AIM OF THE TASK
When you reach the line that has "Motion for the" in the material below, reproduce it and each line after it exactly, through the last one.

RECORDED INFORMATION
********
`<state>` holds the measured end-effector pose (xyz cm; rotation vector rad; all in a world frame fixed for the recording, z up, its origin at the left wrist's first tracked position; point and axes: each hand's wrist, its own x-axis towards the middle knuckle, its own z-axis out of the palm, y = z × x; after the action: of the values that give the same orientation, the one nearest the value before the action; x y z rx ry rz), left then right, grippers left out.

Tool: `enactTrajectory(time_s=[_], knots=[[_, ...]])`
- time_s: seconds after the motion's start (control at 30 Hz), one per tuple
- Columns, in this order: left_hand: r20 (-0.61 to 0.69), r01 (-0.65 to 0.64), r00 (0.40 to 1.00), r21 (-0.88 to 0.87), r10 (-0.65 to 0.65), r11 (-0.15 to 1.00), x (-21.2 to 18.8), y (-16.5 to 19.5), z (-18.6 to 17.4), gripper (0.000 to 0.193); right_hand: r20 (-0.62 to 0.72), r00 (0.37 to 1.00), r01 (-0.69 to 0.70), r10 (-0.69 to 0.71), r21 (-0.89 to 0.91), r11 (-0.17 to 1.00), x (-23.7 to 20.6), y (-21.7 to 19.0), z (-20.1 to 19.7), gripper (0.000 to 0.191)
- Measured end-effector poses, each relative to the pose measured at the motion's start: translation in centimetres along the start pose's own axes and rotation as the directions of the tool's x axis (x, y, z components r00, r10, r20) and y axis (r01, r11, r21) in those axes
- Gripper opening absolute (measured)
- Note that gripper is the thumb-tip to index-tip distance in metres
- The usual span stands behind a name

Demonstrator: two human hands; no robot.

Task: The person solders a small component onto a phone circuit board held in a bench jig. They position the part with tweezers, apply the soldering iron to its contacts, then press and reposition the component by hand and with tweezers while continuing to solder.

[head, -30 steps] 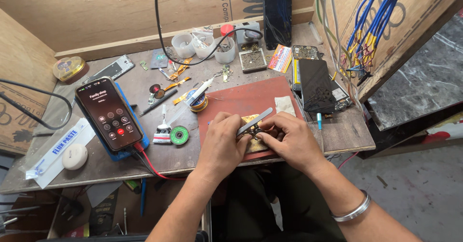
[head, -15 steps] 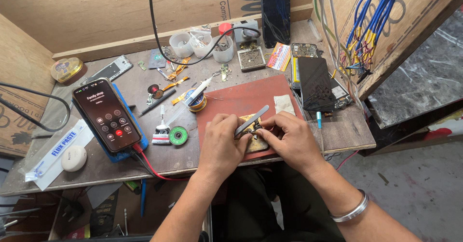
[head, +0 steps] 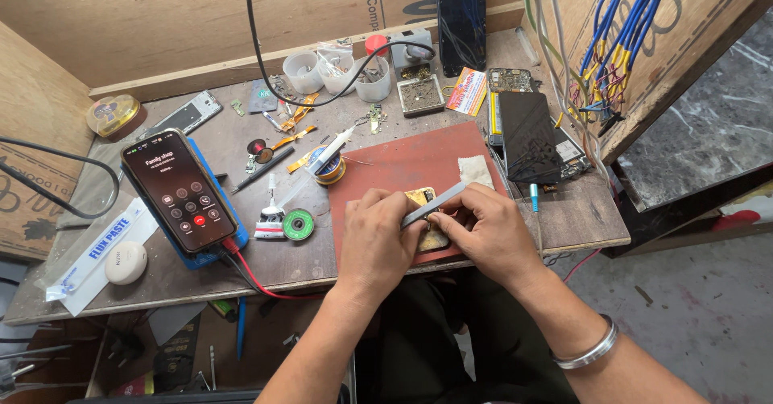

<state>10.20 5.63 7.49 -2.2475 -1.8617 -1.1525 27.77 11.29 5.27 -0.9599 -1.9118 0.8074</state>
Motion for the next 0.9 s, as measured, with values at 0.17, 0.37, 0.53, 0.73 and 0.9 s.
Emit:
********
RESPONSE BELOW
Motion for the next 0.9 s, as measured, with values at 0.17, 0.37, 0.53, 0.73 and 0.9 s.
Emit:

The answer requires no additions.